» **DESCRIPTION OF THE TASK**
Would you repeat every line of the data exactly?

___ EXERCISE DATA ___

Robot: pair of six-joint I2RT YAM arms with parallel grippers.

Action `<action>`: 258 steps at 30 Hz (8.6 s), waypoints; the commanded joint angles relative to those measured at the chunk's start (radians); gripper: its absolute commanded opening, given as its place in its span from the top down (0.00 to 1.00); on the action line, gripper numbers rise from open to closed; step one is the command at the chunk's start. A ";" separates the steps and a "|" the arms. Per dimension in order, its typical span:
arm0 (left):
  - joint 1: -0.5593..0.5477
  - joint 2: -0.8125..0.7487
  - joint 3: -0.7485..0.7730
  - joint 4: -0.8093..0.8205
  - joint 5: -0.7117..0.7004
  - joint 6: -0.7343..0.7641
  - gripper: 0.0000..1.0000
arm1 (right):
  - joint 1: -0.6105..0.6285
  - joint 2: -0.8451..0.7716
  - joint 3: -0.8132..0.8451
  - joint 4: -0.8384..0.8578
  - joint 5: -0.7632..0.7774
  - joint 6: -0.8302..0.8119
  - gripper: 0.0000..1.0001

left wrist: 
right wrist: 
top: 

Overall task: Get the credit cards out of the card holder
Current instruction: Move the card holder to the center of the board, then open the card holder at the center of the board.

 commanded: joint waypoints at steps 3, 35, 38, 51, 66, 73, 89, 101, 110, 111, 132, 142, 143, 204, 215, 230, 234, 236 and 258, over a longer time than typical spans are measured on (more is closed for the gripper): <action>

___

» **EXERCISE OUTPUT**
Robot: pair of six-joint I2RT YAM arms with parallel grippers.

Action `<action>`: 258 steps at 30 Hz (8.6 s), waypoints; the commanded joint angles relative to those measured at the chunk's start (radians); gripper: its absolute commanded opening, given as its place in its span from the top down (0.00 to 1.00); on the action line, gripper numbers rise from open to closed; step one is the command at the chunk's start. A ";" separates the steps and a "|" the arms. Per dimension in order, its typical span:
arm0 (left):
  - joint 1: -0.5593..0.5477
  - joint 2: -0.8125..0.7487
  - joint 3: -0.7485..0.7730
  - joint 4: -0.8093..0.8205
  - joint 5: -0.7117..0.7004
  - joint 6: -0.7343..0.7641
  - gripper: 0.0000..1.0000
arm1 (right):
  - joint 1: -0.6105..0.6285
  - joint 2: -0.8451..0.7716
  - joint 3: -0.8132..0.8451
  - joint 4: -0.8384..0.8578
  - joint 5: -0.7632..0.7774
  - joint 6: -0.8302..0.8119
  - gripper: 0.0000..1.0001

left wrist: 
right wrist: 
top: 

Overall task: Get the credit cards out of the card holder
Current instruction: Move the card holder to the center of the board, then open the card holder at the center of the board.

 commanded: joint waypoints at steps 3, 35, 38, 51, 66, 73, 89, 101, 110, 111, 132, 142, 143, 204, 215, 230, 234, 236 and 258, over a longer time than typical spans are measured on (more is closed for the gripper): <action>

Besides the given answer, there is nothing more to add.